(PROBLEM REQUIREMENTS):
Please copy each line below that contains the string "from".

(RECORDED DATA):
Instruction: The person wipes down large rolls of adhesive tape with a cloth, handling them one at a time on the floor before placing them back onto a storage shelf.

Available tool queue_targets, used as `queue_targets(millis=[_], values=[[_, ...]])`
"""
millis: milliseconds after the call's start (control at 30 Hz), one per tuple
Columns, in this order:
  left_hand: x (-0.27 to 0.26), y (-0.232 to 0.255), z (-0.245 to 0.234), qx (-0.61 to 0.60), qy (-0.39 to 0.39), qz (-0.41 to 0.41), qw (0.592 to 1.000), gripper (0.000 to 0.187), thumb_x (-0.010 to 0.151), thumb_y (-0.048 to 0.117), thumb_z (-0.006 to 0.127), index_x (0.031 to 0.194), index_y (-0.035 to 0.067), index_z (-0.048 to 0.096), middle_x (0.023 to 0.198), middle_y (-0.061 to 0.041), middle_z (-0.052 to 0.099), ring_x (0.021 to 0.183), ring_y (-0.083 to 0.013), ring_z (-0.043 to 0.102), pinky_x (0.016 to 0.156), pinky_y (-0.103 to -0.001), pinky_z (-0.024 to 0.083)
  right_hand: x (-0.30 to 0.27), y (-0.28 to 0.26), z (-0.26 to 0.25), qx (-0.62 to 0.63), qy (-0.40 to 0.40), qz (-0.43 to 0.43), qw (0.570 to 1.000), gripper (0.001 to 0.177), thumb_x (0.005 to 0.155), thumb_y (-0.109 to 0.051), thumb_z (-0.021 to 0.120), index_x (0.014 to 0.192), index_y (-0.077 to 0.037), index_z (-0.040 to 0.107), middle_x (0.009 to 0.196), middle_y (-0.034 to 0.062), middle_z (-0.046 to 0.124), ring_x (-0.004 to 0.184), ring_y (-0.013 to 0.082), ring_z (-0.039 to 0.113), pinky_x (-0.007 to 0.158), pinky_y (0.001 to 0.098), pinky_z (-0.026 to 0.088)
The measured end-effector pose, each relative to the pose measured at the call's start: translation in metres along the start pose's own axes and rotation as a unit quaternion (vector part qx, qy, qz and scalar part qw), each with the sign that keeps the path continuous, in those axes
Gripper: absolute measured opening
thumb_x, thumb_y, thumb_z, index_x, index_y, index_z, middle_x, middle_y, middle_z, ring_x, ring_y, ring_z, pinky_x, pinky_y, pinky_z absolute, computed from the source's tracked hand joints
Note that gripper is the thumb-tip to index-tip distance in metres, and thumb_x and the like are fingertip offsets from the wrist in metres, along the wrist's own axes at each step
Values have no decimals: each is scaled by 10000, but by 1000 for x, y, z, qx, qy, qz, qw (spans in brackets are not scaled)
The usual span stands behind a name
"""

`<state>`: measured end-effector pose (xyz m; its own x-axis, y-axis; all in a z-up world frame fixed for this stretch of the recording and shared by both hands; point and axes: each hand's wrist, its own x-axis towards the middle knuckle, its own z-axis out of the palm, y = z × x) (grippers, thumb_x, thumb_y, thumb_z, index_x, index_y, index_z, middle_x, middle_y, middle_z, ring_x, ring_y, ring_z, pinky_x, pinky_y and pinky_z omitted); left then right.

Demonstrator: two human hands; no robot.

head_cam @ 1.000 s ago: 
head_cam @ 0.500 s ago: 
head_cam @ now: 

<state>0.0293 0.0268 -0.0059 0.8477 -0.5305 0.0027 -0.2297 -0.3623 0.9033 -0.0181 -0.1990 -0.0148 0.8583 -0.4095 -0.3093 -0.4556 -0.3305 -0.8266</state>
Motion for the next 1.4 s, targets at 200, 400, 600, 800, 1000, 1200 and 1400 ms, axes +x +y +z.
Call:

(TASK RESPONSE):
thumb_x, thumb_y, thumb_z, index_x, index_y, index_z, middle_x, middle_y, middle_z, ring_x, ring_y, ring_z, pinky_x, pinky_y, pinky_z absolute, computed from the source's tracked hand joints
Note that gripper is the thumb-tip to index-tip distance in metres, and thumb_x and the like are fingertip offsets from the wrist in metres, along the wrist's own axes at each step

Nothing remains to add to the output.